Letter No. 4 characterizes the design feature. If the letter “A” is written, then the product is asphalted, “B” - armored tapes, “G” - without a protective cover (if the cable) and flexible (if the wire), “K” - armored with round wires, “T” is intended for laying in pipes, “O” - protected by a braid.

Decoding of the digital designation:

The number 1 always indicates the number of cores, if there is no number in front of the letters in the marking of the wire or cable, then the conductor is single-core.

The number 2 characterizes the cross-sectional area in mm.kv.

The number 3 displays the rated mains voltage.

Marking of the cords is represented by the letter "W".
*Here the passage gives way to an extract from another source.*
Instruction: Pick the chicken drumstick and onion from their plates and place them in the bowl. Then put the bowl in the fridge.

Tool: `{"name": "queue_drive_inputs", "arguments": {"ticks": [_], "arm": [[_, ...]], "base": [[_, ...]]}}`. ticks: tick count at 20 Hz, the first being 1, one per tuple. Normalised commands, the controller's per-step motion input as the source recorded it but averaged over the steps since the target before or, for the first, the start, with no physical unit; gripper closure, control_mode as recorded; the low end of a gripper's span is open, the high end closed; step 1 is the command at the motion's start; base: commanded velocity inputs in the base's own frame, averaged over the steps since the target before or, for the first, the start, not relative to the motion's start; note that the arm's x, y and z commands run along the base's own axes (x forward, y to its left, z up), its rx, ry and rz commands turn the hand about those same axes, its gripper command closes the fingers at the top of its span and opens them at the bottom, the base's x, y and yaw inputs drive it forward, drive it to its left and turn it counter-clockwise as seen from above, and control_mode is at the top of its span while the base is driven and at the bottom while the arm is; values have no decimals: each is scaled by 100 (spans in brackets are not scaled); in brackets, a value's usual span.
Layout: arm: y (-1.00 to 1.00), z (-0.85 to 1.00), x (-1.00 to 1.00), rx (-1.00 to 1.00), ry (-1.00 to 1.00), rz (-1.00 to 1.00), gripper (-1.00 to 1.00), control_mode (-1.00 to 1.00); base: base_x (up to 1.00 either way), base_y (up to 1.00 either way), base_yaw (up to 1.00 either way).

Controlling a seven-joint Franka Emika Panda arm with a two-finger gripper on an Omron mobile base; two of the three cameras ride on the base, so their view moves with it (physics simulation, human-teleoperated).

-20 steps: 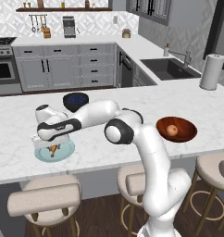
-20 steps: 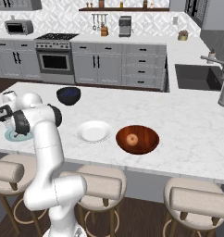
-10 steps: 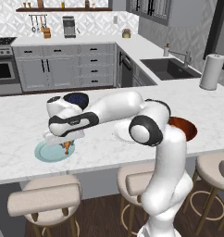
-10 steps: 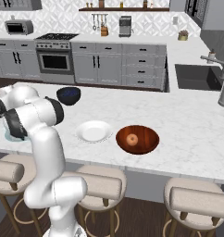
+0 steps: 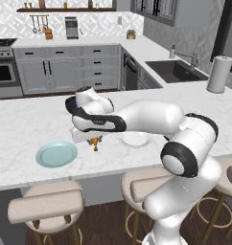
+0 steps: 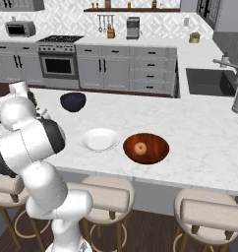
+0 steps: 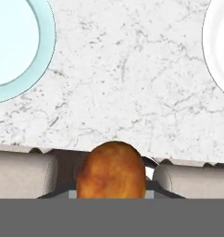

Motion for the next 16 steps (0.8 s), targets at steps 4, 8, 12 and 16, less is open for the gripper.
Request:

To readersElecroExpert"Understood the whole point, we provide this example:

Explanation of the marking of the cable VVG 4 * 2.5-380. So:

  • there are no letters "P" and "A", so there lived a copper;
  • the second letter "B" indicates that the insulation is polyvinyl chloride;
  • the second letter “B” is also indicated, which means another protection with a PVC sheath;
  • the last letter - "G" means that there is no protective cover;
  • the first digit is “4” - four cores;
  • "2.5" - cross section in mm.kv .;
  • 380 - Rated voltage of 380 V.

We hope that now you understand the labeling. If you have any questions, immediately ask them in the category "Question answer»!

Russian products

Marking of Russian cables:

Designation of domestic wires and cords:

Foreign products

Marking tables of foreign cables:

Marking tables of foreign wires:

Marking of foreign products

Tables

Brands and purpose of popular wires:

Purpose of popular wires

Brands and applications of popular cables:

Purpose of popular cables

Brands and destination of popular cords:

Destination of popular cordsUsing these tables and information, you can easily determine the characteristics and purpose of any conductor when installing electrical wiring in your own house or apartment. We hope that the provided marking of wires and cables according to GOST was useful to you!